5 Emerging Cell and Gene Therapies That Could Revolutionize Parkinson’s Disease Treatment

Cell and gene therapies are transforming Parkinson’s treatment, bringing new hope to patients who previously had few options. While traditional approaches focus on symptom management, these advanced therapies target the underlying causes of the disease. By introducing healthy cells or repairing faulty genes, researchers are pioneering solutions that could slow, stop, or potentially reverse Parkinson’s progression. This era of precision medicine is expanding the limits of what was once believed achievable, envisioning a future where Parkinson’s no longer controls patients’ lives.

5 Emerging Cell and Gene Therapies on the Horizon

Cell and gene therapies are revolutionizing treatments for Parkinson’s disease, offering new possibilities where traditional methods have struggled. By addressing Parkinson’s at its genetic and cellular roots, these therapies hold the potential to slow, halt, or even reverse the progression of this challenging neurodegenerative condition. Cutting-edge technologies like CRISPR, along with regenerative cell therapies, are creating opportunities to repair or replace damaged neurons, which could restore motor function and significantly enhance patients’ quality of life. The future of Parkinson’s disease treatment is shifting from merely managing symptoms to directly targeting the disease itself.

The promise of cell and gene therapies for Parkinson’s is already evident in early-stage clinical trials, where initial results are inspiring optimism. As these treatments advance from research to clinical practice, they are transforming the approach to Parkinson’s care from symptom relief to actual disease modification. Patients in these trials are experiencing improved motor function and quality of life, fueling enthusiasm among healthcare providers and scientists alike.

The outlook for cell and gene therapies for Parkinson’s disease is bright. The current cell and gene therapies in Parkinson’s disease pipeline is robust, featuring a range of emerging treatments such as MeiraGTx’s AAV-GAD, Hope Biosciences’ HB-adMSCs, Sumitomo Pharma’s CT1-DAP001/DSP-1083, Prevail Therapeutics/Eli Lilly’s PR001 (LY3884961), and BlueRock Therapeutics’ Bemdaneprocel (BRT-DA01), among others. Now, let’s take a look at the 5 most promising cell and gene therapies poised to reshape the Parkinson’s disease treatment landscape.

MeiraGTx’s AAV-GAD

AAV-GAD is an experimental gene therapy aimed at reprogramming malfunctioning brain circuits by locally producing GABA, a neurotransmitter that can help restore normal activity in essential brain cells affected by any form of Parkinson’s disease. This therapy is delivered in a single infusion through a minimally invasive procedure, utilizing a proprietary device from MeiraGTx. This device administers a tiny dose—about one drop—of the gene therapy solution directly into the subthalamic nucleus, a crucial regulator of the movement-related brain circuits.

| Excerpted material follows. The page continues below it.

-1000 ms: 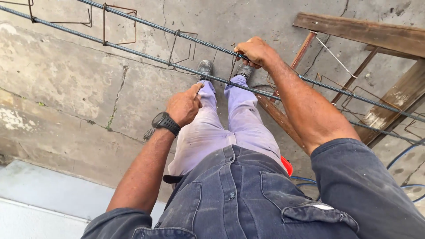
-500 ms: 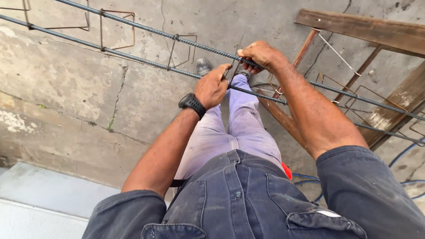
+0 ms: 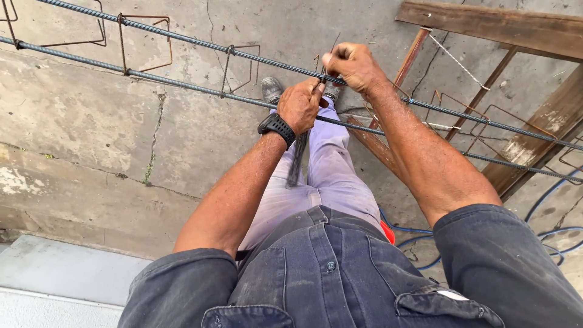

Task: The person ties a rebar grid using wire and a rebar tying tool. They repeatedly wrap wire around intersections of the rebar and twist it with the tool to secure the connections.

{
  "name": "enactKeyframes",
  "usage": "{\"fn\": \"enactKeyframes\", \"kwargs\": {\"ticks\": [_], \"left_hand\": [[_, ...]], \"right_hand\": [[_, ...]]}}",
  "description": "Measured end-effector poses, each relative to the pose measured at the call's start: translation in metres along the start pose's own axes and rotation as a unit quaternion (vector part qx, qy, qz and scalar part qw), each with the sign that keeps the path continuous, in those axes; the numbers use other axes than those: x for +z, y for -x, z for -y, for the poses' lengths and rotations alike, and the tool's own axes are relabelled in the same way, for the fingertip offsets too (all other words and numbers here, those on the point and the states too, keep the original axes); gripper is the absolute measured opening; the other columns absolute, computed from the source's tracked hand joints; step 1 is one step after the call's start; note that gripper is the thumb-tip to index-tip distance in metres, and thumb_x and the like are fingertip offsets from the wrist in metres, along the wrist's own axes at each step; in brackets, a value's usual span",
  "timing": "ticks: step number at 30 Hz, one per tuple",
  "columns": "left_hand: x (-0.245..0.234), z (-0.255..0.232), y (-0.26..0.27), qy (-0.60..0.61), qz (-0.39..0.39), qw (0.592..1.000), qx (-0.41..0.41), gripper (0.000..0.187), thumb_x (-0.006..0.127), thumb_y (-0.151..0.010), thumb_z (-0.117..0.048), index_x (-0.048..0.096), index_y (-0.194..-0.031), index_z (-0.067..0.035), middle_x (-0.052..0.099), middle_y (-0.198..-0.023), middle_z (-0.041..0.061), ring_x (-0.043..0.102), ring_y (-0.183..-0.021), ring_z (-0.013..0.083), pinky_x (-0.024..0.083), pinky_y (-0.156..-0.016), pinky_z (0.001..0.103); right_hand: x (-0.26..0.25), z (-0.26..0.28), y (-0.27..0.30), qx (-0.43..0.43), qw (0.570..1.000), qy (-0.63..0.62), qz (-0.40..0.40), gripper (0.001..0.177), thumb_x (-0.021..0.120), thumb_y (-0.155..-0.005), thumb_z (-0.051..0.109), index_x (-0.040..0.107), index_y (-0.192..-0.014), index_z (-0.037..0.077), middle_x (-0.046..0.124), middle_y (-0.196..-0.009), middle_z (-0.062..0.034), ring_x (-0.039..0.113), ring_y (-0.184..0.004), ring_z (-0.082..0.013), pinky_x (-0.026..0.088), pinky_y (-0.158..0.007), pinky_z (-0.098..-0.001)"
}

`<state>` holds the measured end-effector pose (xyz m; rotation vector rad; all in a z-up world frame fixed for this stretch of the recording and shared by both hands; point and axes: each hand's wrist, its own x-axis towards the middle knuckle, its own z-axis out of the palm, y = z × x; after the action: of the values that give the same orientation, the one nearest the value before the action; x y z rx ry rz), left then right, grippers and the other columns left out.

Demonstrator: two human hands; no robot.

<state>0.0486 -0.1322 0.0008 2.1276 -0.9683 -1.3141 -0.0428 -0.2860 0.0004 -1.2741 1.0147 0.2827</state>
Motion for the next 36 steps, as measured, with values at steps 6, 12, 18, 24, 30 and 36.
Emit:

Recently in October 2024, MeiraGTx reported top-line results from its clinical bridging study, MGT-GAD-025, which investigates AAV-GAD as a treatment for Parkinson’s disease. The MGT-GAD-025 study is a six-month, randomized, three-arm, double-blind, sham-controlled trial utilizing the AAV-GAD drug, produced by MeiraGTx at its in-house facilities with their commercial-grade manufacturing process. Participants included individuals with idiopathic Parkinson’s disease who had shown a positive response to levodopa for at least a year and had a UPDRS Part 3 score of 25 or higher in the “off” state. Fourteen subjects were divided into three groups: high dose (n=5), low dose (n=5), and sham (n=4).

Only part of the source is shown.